Training event aims to expose women to first responder career opportunities
SOUTH SURREY -- Dozens of women put their skills to the test in South Surrey on Saturday as part of a weekend-long, hands-on experience with first responders.
They spent their Saturday at sea off Crescent Beach, participating in Royal Canadian Marine Search and Rescue's "Operation: This IS You" event.
“We’re trying to promote more women in non-traditional roles,” said Amber Sheasgreen, Operations Manager for RCMSAR.
“They’re just as strong and capable at doing all the same jobs and duties as everyone else on the boat," she added. "It’s a learned skill."
The event was created by Achieve Anything Foundation, a non-profit organization that works to get women into high-tech fields.

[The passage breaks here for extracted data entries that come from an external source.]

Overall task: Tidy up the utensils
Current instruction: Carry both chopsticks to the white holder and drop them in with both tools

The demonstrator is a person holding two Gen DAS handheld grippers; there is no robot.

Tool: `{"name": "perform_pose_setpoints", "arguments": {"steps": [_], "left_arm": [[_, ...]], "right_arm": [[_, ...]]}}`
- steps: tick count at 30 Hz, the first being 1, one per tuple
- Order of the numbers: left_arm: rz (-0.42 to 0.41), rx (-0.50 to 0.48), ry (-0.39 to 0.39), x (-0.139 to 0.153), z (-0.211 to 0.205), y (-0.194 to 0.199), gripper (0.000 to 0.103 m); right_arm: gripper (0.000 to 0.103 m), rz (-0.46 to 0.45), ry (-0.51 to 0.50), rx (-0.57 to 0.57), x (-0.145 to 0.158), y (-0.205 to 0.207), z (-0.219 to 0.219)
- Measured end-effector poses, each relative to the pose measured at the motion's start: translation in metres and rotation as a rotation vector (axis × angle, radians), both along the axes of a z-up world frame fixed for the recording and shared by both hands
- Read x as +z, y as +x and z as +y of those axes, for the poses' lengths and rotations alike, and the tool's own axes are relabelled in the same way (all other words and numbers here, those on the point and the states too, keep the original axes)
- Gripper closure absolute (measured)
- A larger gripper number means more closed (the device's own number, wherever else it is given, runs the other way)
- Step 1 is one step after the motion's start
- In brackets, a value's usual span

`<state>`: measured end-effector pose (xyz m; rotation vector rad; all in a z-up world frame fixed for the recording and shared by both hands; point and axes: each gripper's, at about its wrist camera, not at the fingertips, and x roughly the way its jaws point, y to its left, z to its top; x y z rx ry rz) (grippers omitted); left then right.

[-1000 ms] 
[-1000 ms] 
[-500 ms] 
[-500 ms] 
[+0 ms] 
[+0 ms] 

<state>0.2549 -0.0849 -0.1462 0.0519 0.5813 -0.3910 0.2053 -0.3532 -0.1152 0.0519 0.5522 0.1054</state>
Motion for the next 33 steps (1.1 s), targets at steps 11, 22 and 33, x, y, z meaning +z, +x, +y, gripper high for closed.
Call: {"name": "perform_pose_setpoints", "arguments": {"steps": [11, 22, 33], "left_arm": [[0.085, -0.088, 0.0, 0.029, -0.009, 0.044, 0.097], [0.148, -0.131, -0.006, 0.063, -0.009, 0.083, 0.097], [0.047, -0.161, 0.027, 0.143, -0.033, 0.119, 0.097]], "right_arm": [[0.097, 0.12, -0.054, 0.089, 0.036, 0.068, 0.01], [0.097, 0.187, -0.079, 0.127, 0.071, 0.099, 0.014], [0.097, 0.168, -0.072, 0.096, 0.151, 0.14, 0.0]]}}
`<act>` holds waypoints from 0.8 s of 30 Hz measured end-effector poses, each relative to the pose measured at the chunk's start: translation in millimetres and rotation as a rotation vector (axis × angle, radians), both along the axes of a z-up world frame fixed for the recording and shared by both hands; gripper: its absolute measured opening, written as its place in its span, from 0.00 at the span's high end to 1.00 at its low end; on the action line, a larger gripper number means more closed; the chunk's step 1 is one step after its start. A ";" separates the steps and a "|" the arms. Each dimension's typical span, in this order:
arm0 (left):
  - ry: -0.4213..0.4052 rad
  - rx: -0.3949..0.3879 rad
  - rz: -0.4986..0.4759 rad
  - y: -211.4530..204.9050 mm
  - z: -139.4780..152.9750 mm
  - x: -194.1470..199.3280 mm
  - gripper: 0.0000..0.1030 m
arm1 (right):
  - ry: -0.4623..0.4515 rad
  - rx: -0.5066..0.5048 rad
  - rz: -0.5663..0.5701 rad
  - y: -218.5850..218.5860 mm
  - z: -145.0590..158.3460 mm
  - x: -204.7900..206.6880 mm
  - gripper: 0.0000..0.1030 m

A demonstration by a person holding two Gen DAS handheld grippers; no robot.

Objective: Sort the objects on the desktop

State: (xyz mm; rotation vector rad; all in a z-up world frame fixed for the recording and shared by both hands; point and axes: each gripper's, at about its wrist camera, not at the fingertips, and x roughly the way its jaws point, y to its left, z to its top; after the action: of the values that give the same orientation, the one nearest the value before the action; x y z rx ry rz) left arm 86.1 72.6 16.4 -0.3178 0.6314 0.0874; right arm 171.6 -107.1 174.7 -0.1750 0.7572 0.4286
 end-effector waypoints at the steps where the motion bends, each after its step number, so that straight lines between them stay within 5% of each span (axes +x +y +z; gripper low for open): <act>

First responders held a variety of training exercises for participants between the ages of 14 and 60.
“The idea is to wake them up to new possibilities,” said Kirsten Brazier, the foundation's president.
Brazier worked as a professional pilot for 25 years, but she was one of only a handful of women working in the field.
There are more 25,000 professional pilots in Canada, but only six per cent of them are women.
According to the foundation, women only account for four per cent of technical tradespeople and less than three per cent of top command positions in Canadian Forces.
“I think a lot of the past approach has been talking, brochures, and pictures. I don’t think that’s going to capture these girls and women,” said Brazier.
She says part of the problem is that most women don’t have direct connections to the aviation, aerospace, defence, or marine industries, so they’re missing out on networking opportunities.
“If I didn’t have this experience, I would have no idea what marine search and rescue is,” said 18-year-old Lokman Wong, a participant in Operation: This IS You. “I think a part of that is mostly exposure: we don’t know what they do, so we don’t try to explore those fields a bit more."
Wong says the training deepened her interest in volunteering for SAR in the future.
She and two dozen other women worked alongside first responders to learn first aid, how to save a man overboard and dewatering techniques for sinking ships,.
“It’s very important; these are upcoming leaders,” said Nadia Humchitt, a fellow participant.
The 17-year-old has plans to become a firefighter and hopes more training events will be offered to inspire other girls her age to step out of their comfort zones.
RCMSAR volunteers say a gender-diverse team is often more dynamic.
“They bring different perceptions and information and they look at things in different ways. So it really helps balance out teamwork,” said Sheasgreen.
The number of women taking on command and technical roles is growing, but advocates say there’s still a long way to go.
“People don’t have to tell you that men are pilots, that men are astronauts, that men are firefighters. You see it in the news, you see it in the paper. It’s like this subliminal message that’s being driven home very day of your life,” said Brazier.
She says overcoming those stereotypes is going to take time and a lot more hands opportunities.